Data shown =
_____
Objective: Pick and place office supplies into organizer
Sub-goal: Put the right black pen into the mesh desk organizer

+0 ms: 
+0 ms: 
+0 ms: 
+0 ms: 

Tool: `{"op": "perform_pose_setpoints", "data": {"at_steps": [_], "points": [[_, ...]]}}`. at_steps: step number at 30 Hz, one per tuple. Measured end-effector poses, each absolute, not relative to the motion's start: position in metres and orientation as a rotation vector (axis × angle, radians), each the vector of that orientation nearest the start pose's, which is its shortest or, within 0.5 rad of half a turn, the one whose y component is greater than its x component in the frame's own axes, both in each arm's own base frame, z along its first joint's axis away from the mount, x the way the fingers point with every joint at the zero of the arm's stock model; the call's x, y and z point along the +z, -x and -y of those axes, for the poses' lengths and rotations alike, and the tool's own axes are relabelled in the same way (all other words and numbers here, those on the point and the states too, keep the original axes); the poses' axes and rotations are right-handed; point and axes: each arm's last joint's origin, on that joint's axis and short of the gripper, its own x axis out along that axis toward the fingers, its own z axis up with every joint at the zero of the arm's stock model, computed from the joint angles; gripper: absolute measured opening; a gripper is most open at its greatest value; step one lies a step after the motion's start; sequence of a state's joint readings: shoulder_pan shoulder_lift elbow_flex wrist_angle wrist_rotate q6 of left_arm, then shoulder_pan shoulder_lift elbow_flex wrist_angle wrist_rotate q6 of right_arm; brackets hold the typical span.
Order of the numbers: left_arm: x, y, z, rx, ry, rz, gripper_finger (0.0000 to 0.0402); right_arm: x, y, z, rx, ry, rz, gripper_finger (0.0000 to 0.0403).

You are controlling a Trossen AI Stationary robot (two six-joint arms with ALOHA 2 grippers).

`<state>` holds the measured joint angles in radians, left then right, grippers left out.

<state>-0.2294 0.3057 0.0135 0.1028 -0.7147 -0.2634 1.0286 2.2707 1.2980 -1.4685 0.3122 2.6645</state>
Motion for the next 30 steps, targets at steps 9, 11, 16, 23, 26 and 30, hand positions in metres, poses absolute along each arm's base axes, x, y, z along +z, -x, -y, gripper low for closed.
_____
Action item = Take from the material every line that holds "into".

Result =
Objective: Pick and place office supplies into organizer
Sub-goal: Put the right black pen into the mesh desk organizer

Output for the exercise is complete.